El gallo cantó tres veces y de inmediato escuché los sollozos de mi madre. No era extraño que llorara de pavor. Cada vez que mi padre llegaba, no encontraba otra cosa mejor que golpear a todos los de la casa. Cada bofetón, una caída; cada insulto, un lamento. Pero ahora era distinto, solo se escuchaba a mi madre sollozando.
Siempre era así. Me acuerdo de la noche cuando no encontró nada más que romper y fue a buscarme al almacén, porque no até la mula donde a él le gustaba. Yo solo tenía ocho años de vida y como ochenta de temor. Al escucharlo me escondí entre los sacos de arroz. Empapado en sudor sentí los gorgojos subirme por los pies. Iba a salir, pero él rompió la puerta y volví a esconderme. Su resuello retumbaba las paredes. Apuñaleó casi todos los sacos buscándome, y yo en el centro. Y sí, se cansó, por suerte, porque ya el arroz humedecido me caía en los pies. Él se marchó. Mi madre lloraba, la pobre. Todos corrieron y mi hermana ahí, sin poder moverse. No pude llorar ni pedir ayuda y creo que tampoco pude moverme.

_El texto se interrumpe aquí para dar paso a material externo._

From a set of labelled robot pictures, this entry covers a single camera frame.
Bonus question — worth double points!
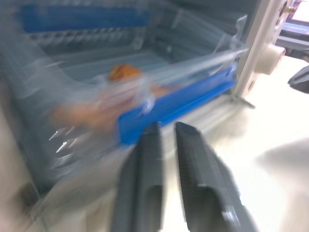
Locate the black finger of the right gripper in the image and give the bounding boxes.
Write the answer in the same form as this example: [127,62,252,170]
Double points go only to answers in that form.
[287,66,309,94]

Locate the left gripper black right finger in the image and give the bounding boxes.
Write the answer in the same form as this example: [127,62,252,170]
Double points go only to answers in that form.
[174,121,257,232]

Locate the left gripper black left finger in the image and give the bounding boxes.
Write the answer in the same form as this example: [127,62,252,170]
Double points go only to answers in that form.
[115,121,163,232]

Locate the glass oven door blue handle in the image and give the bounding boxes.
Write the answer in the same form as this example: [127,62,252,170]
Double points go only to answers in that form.
[48,45,249,170]

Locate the white oven knob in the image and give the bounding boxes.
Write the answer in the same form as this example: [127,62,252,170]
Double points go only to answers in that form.
[256,44,286,75]

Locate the white toaster oven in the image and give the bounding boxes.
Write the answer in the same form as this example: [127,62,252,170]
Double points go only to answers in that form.
[0,0,296,218]

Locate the clear plastic food container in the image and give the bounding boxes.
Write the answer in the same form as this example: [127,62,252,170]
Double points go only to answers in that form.
[48,62,156,167]

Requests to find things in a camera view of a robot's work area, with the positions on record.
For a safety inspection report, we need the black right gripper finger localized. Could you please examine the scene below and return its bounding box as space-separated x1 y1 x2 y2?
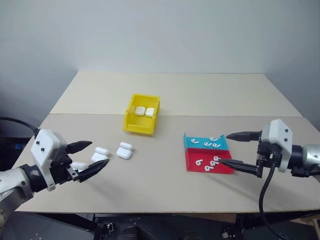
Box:
225 130 263 144
219 158 263 179

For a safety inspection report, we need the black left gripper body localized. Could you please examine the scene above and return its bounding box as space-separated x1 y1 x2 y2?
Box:
49 143 81 186

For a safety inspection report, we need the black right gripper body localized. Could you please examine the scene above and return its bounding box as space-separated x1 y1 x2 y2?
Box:
255 136 285 176

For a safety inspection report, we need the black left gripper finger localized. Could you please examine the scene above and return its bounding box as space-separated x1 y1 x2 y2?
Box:
65 140 94 155
67 158 111 183

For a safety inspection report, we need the yellow plastic bin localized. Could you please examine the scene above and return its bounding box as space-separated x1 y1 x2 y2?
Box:
122 93 162 136

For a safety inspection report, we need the teal plastic tray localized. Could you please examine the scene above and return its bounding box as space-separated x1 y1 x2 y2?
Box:
183 131 232 152

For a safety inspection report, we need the red plastic tray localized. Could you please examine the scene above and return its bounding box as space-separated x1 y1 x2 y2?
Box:
184 147 237 174

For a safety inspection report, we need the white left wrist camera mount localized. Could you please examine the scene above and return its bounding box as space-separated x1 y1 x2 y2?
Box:
30 128 68 192

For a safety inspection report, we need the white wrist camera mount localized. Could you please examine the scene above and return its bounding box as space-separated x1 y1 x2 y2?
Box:
260 118 294 174
30 128 68 192

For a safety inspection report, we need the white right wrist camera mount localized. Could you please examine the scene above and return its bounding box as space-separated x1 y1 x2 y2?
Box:
260 118 294 174

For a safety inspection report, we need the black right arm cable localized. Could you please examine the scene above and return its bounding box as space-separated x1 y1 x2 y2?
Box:
258 143 289 240

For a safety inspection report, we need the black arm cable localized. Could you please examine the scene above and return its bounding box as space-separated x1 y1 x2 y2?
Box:
0 116 41 138
258 143 289 240

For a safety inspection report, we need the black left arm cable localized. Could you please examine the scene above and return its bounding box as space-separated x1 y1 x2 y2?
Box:
0 116 41 138

Casi al amanecer no había nadie alrededor de mí. Entonces vi una luz. La luz de una lámpara de gas. Era el espíritu de la abuela, quise correr y abrazarme a ella, pero el arroz, la humedad, los gorgojos, el olor a sangre y a orina me tenían tieso. La abuela se hincó sin quejarse de los achaques de la vejez como hacía cuando estaba viva. Colocó la lámpara en el suelo y me abrazó. Ella siempre me tranquilizaba, pero con esa luz en el rostro iluminándola desde abajo me daba la sensación de estar viendo a una de las brujas de los cuentos.

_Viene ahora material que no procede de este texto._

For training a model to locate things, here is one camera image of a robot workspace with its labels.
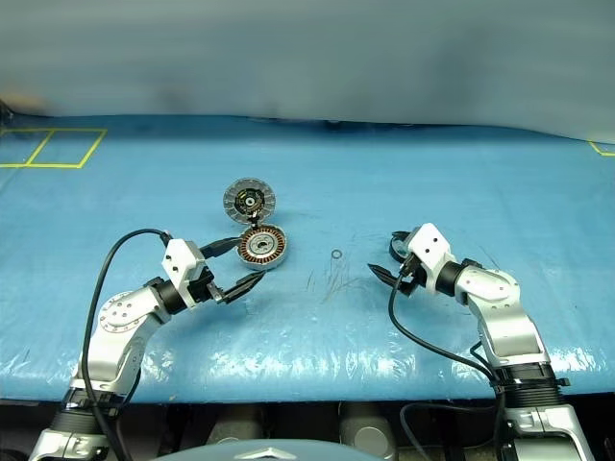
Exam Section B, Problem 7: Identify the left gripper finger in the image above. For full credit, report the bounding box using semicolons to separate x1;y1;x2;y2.
221;269;269;304
199;236;242;259

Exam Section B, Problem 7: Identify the grey robot torso with emblem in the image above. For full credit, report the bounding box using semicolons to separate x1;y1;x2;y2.
165;437;350;461

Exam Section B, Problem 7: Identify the round silver metal disc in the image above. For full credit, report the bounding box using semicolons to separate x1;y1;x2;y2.
222;176;280;226

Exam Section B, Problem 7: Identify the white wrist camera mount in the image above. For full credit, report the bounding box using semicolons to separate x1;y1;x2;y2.
406;223;457;294
161;238;208;308

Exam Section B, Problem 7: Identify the motor stator with copper windings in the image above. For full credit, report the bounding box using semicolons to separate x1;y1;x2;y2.
236;225;288;272

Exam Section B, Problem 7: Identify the grey rounded shape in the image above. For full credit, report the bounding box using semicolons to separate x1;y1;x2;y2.
208;405;264;447
337;401;398;458

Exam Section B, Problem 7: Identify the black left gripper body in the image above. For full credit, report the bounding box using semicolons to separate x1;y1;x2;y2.
186;245;228;306

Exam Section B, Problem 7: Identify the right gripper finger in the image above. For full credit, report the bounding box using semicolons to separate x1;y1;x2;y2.
386;230;413;265
366;261;403;288

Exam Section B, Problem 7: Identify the blue plastic table cover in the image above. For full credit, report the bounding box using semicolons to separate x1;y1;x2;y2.
0;112;615;405

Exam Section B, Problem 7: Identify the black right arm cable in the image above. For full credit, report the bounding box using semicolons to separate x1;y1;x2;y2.
388;261;510;461

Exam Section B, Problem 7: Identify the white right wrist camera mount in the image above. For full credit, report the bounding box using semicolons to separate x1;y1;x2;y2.
406;223;457;294

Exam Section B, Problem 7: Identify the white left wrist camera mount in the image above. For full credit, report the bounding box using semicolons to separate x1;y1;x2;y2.
161;238;208;308

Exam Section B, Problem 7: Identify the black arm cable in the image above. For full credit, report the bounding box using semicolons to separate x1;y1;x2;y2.
80;229;175;461
388;261;510;461

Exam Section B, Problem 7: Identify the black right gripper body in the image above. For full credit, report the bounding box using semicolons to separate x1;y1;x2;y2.
397;254;427;297

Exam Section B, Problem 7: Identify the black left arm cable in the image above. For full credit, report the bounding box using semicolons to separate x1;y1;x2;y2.
80;229;175;461

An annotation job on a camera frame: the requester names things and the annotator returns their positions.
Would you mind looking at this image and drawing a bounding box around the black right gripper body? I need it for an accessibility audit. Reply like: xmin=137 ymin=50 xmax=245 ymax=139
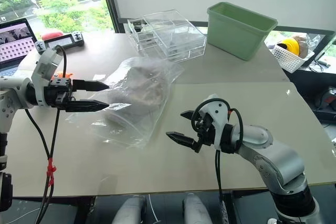
xmin=192 ymin=112 xmax=218 ymax=147

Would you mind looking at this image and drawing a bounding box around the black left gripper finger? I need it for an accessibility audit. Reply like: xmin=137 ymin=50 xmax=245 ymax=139
xmin=72 ymin=79 xmax=111 ymax=93
xmin=65 ymin=99 xmax=110 ymax=113

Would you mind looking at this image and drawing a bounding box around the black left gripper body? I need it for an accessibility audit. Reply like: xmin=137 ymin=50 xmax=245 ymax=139
xmin=44 ymin=77 xmax=76 ymax=111

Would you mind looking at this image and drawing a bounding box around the clear plastic bag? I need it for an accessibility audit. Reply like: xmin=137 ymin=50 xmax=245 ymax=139
xmin=64 ymin=56 xmax=185 ymax=150

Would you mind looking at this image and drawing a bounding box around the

La abuela me agarró por los hombros. Tragué y vi el brillo de una lágrima deslizarse por su mejilla arrugada. “Te orinaste otra vez”. Bajé la cabeza. Quería correr, abrazar a mi madre, esconderla de mi padre. “Tranquilo”. Me desabrochó los tres botones que le quedaban a la camisa y sin saber de dónde, sacó un ungüento extraño y me embadurnó el pecho, la frente, la espalda y después me dijo: “Ve a la tina y lávate”. No quería estar como ella, pero tampoco quería que mi madre sollozara. Y entonces caminé hacia la luz.
Desde entonces ando como ella, en el limbo, cuidando a mi madre y a mi hermana de los golpes de mi padre. Apareciéndomele cuándo y dónde él menos se lo espera. Riendo en cada tormento y en el placer del espanto. Entre la verdad y la mentira. Para que deje de pegar.

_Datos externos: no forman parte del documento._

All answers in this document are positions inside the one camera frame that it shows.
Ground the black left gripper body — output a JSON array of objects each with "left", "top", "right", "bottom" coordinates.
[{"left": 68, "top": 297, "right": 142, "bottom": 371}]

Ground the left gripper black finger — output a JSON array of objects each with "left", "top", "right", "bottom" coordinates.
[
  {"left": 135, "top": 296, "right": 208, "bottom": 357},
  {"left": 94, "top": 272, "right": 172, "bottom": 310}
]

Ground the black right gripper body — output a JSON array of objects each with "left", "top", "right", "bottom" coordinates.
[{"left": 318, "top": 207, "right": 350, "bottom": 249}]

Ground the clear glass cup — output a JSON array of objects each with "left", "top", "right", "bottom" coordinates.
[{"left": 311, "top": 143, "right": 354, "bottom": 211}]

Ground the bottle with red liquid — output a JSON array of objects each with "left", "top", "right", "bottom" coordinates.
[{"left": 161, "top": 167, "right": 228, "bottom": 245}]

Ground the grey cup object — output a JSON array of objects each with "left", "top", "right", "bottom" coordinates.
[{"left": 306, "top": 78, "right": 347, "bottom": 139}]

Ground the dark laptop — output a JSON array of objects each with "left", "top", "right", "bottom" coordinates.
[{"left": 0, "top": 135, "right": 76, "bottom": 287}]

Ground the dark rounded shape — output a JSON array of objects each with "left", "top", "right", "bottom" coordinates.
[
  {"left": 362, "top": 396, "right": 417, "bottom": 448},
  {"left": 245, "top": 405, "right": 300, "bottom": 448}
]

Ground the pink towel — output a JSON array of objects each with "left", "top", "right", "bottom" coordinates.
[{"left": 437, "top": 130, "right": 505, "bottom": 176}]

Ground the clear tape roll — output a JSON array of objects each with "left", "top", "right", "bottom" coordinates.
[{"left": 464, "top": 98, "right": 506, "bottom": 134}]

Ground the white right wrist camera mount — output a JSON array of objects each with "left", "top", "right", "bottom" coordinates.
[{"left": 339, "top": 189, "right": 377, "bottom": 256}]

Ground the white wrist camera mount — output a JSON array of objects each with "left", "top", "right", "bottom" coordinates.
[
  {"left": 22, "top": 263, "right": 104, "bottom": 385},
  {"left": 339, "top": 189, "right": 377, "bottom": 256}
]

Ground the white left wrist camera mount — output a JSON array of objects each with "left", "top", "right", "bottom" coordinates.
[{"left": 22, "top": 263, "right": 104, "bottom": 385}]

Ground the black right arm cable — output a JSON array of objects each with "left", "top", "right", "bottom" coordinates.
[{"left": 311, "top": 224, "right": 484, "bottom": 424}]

El gallo cantó otra vez. Y mi madre no deja de llorar. ¿Por qué serán los gritos esta vez? Esperé golpes, reproches, insultos, vajillas en los aires, pisar trozos de algún electrodoméstico. Pero solo vi movimientos, sombras, mujeres llorando.
Salí por la cocina. Atravesé el patio y un perro me gruñó. Era cuestión de minutos que amaneciera. Mi padre estaba en la casa, pensé. Porque la camioneta estaba aparcada debajo del framboyán, casi llena de sacos de arroz y sus ayudantes cabizbajos esperaban alguna orden.
Pobre mamá, a pesar de las palizas lo seguía queriendo, pero ahora va a estar tranquila, porque él ya no estará para golpearla.
De mano de mi abuela busqué a mi padre. Lo vi al otro lado del framboyán. Alcancé a ver sus pies en el aire. Escuché a sus empleados comentar: “Pobre patrón, se dejó joder del romo y mira como terminó, viendo y hablando con muertos. ¿Lo bajamos?”. “Cállate y vamos a recoger el arroz que nos falta, ya vendrá la policía y lo bajarán”.
Cuando nos desvanecíamos ya los gallos no cantaban y el cuerpo de mi padre aún se veía colgado de una soga, tan pequeño como fue él en vida.